_Work required_
If a line of the data below contains the string "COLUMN", copy it into your answer.

_Records_
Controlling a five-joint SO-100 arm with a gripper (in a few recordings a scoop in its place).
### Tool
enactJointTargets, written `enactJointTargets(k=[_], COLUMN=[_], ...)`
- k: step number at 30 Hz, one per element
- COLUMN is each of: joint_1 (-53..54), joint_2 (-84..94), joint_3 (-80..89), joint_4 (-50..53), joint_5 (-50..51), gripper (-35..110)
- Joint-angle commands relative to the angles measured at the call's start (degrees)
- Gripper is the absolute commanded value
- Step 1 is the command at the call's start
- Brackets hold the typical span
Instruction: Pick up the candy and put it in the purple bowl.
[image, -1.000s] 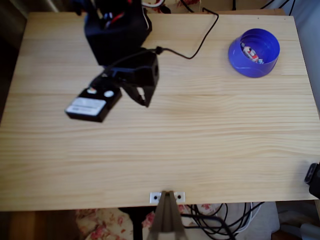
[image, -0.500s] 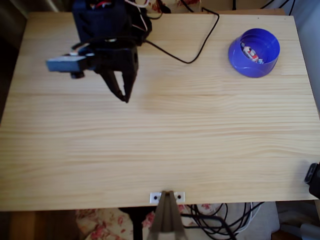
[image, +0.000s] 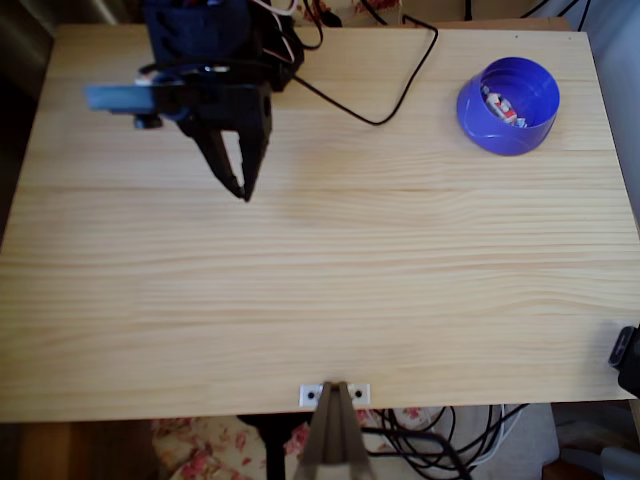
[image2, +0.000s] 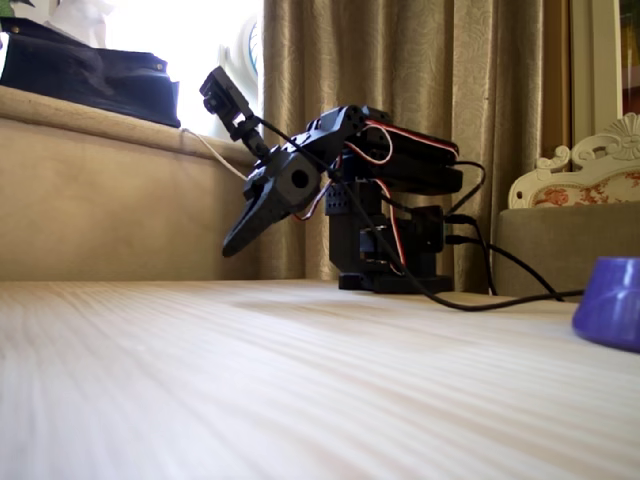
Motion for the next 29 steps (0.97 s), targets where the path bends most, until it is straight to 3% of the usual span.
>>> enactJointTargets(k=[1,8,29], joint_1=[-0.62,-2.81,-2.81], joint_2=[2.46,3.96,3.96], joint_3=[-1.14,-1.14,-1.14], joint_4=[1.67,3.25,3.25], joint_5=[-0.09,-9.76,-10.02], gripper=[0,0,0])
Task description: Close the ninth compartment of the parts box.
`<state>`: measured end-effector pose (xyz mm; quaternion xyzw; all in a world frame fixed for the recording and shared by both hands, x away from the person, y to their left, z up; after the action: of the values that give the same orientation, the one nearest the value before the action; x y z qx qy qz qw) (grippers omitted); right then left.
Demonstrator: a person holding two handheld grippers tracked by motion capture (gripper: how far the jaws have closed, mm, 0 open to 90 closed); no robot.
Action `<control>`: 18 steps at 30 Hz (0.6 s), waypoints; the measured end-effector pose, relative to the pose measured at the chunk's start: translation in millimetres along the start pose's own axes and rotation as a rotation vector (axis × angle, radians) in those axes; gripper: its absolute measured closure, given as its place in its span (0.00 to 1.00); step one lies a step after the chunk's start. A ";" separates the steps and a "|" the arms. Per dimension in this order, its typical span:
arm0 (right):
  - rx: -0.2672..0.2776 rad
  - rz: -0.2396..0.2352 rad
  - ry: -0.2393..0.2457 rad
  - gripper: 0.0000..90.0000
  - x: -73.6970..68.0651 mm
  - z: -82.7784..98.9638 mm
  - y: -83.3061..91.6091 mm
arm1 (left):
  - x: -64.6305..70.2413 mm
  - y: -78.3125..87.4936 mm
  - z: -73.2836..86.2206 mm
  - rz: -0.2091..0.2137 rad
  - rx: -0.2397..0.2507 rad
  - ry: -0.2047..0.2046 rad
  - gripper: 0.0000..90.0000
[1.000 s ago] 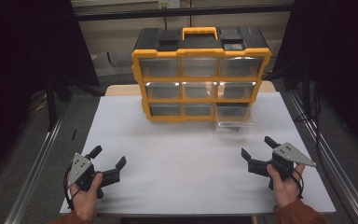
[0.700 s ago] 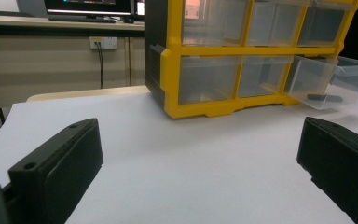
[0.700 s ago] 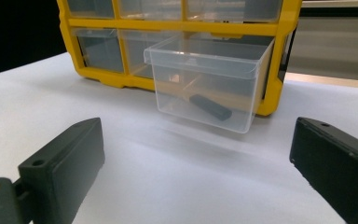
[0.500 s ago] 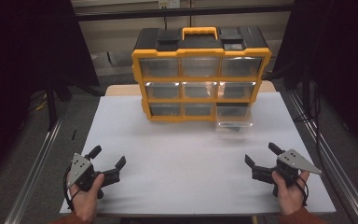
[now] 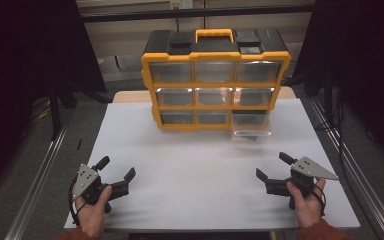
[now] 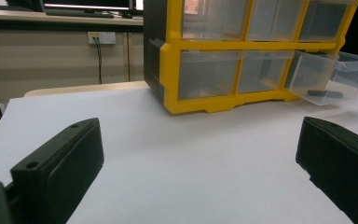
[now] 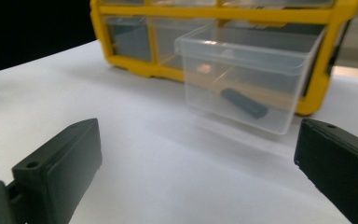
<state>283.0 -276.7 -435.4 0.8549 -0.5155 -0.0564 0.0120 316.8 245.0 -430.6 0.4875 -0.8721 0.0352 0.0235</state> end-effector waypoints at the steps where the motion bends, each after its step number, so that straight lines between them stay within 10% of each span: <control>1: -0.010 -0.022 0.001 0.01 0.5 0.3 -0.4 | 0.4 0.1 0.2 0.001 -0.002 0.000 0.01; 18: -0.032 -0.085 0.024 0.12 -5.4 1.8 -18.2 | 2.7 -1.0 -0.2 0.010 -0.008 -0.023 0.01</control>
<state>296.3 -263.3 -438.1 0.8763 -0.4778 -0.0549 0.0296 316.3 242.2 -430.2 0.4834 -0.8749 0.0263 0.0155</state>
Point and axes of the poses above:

_Output of the task_
enactJointTargets, written `enactJointTargets(k=[_], COLUMN=[_], ...)`
- COLUMN is each of: joint_1 (-53..54), joint_2 (-84..94), joint_3 (-80..89), joint_4 (-50..53), joint_5 (-50..51), gripper (-35..110)

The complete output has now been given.